_Exercise directions:_ From the line with "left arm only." through the line with "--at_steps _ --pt", repeat the entries verbatim, both end lines included, and add nothing.

_Stored data:_
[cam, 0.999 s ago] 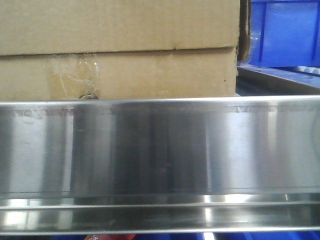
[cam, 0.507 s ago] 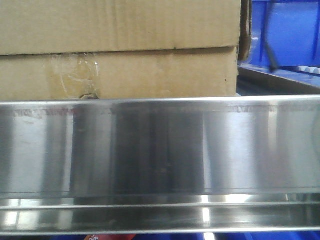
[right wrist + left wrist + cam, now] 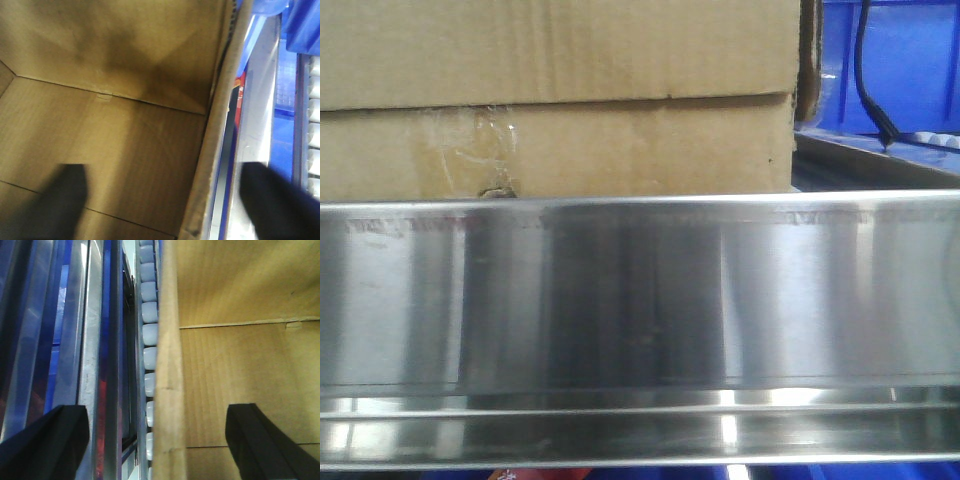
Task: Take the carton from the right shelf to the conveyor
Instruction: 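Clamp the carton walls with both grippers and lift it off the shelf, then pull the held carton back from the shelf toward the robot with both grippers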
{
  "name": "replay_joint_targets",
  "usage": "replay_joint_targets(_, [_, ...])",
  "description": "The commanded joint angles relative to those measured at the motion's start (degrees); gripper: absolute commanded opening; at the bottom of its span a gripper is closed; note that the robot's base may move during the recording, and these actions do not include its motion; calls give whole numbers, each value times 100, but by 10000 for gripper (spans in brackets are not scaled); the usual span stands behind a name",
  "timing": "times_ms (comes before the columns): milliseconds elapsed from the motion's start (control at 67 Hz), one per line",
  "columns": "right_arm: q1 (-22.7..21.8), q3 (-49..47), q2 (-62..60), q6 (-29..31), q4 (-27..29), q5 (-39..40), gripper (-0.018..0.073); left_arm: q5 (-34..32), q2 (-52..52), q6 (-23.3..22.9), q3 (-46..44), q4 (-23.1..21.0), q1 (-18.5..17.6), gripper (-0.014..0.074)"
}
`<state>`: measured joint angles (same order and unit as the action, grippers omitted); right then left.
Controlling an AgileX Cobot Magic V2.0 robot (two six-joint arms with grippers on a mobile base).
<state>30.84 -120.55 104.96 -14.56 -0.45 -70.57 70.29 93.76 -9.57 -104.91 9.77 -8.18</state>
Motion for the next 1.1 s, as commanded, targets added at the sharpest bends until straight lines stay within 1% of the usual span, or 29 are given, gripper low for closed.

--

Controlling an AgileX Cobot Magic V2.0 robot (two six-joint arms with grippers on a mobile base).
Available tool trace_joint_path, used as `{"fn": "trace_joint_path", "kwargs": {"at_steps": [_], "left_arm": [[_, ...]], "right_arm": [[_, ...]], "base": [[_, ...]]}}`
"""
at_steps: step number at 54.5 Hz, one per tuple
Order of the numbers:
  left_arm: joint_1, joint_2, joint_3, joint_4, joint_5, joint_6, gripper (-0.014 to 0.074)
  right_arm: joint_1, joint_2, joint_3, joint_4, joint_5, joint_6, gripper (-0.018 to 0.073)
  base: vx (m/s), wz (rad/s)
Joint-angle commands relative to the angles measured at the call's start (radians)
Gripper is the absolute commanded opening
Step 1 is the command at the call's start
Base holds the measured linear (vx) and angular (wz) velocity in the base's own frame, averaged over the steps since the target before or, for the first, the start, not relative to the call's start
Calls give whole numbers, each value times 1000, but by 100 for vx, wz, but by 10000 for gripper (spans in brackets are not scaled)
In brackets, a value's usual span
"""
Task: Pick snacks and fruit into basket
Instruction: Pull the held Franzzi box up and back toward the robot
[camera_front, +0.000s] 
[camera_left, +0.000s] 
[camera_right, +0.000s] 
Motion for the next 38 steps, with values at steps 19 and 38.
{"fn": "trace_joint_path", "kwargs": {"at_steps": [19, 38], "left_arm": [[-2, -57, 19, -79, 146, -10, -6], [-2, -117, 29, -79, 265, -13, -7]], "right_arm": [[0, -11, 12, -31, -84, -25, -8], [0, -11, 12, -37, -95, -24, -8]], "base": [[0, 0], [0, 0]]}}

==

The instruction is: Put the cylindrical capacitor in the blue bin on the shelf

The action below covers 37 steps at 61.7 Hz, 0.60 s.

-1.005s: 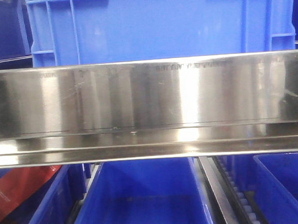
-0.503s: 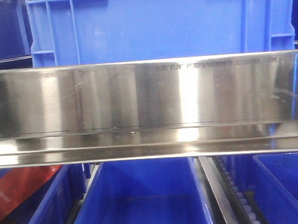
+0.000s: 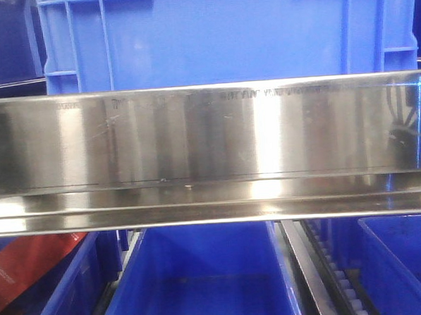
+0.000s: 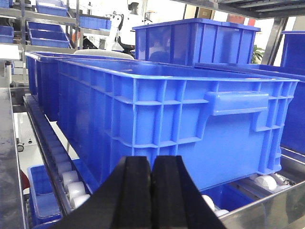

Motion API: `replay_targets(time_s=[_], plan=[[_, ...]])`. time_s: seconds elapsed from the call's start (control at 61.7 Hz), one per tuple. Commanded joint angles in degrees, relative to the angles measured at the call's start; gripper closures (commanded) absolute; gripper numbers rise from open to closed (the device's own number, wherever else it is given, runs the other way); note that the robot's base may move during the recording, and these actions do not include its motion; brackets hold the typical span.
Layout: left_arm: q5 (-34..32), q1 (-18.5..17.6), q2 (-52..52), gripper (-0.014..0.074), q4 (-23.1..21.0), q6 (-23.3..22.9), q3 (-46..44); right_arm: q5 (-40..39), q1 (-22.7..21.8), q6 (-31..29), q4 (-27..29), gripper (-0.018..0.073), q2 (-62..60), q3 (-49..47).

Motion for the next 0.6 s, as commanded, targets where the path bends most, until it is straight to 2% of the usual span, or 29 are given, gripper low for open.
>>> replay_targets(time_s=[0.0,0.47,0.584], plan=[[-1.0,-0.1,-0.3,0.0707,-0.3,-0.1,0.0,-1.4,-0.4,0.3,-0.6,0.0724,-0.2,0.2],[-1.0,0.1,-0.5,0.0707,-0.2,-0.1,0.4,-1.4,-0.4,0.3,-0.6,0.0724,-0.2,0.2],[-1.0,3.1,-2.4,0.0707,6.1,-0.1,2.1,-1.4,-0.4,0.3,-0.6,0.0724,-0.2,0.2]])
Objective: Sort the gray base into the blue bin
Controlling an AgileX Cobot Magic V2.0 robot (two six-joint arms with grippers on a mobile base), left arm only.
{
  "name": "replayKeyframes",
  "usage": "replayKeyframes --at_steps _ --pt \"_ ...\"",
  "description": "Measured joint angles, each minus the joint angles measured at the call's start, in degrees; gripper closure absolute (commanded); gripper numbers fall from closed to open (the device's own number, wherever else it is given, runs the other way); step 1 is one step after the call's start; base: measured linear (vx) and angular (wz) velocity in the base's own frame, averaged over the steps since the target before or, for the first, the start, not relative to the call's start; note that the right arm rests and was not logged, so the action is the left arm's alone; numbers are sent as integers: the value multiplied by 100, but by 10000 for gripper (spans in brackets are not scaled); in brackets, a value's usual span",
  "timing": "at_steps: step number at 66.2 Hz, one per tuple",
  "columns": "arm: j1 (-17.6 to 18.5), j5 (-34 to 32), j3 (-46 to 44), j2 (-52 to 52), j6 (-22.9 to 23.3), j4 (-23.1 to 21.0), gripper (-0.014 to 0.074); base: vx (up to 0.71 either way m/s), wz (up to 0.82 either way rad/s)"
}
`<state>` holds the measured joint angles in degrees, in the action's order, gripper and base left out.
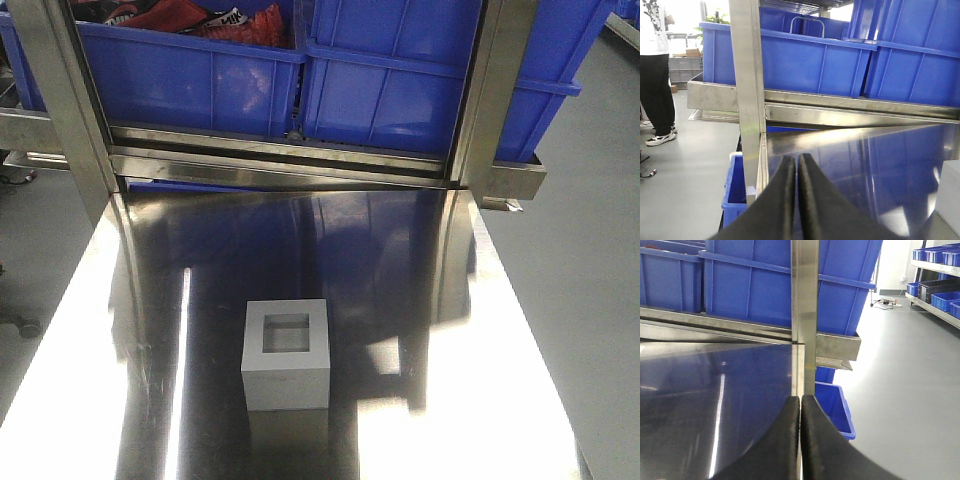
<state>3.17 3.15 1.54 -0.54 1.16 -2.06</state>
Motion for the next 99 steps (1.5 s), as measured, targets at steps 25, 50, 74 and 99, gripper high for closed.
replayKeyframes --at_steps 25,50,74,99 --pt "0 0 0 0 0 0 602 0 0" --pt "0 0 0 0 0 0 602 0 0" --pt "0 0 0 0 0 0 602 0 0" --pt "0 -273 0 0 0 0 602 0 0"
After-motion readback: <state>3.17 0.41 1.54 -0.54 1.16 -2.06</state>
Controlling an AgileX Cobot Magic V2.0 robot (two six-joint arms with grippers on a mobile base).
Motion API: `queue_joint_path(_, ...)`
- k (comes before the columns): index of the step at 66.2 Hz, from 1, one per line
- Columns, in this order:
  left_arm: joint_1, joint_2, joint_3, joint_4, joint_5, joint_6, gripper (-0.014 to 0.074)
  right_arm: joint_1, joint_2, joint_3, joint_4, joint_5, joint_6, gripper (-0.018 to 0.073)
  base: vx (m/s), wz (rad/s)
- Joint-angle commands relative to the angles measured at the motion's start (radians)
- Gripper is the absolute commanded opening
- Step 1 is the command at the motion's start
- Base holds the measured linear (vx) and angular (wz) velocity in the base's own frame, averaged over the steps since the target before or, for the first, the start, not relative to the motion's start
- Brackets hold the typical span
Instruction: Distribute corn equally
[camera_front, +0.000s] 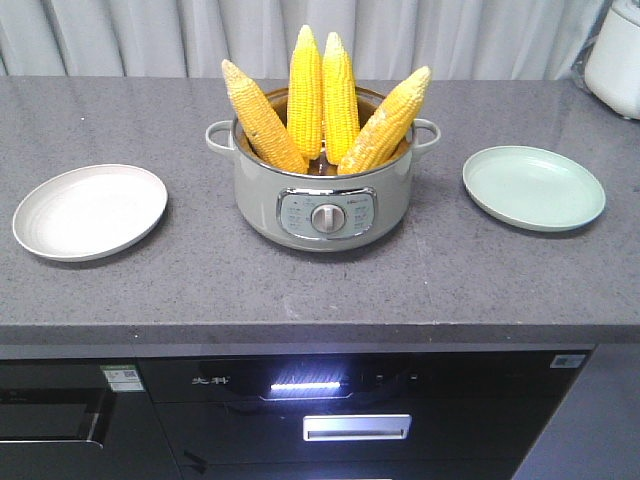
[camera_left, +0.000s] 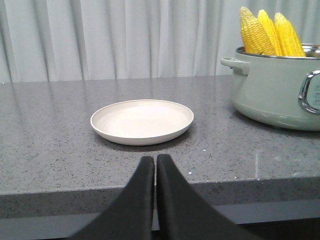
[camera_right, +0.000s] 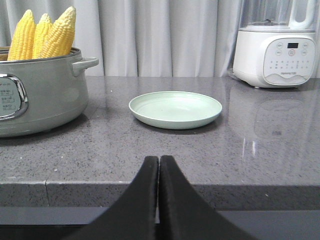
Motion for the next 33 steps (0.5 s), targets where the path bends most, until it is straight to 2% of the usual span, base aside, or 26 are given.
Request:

_Exercise result:_
Controlling an AgileX Cobot Magic V2.0 robot (two six-joint arms with grippers on a mobile base), left arm only.
{
  "name": "replayKeyframes",
  "usage": "replayKeyframes --at_steps _ --pt \"_ ...\"",

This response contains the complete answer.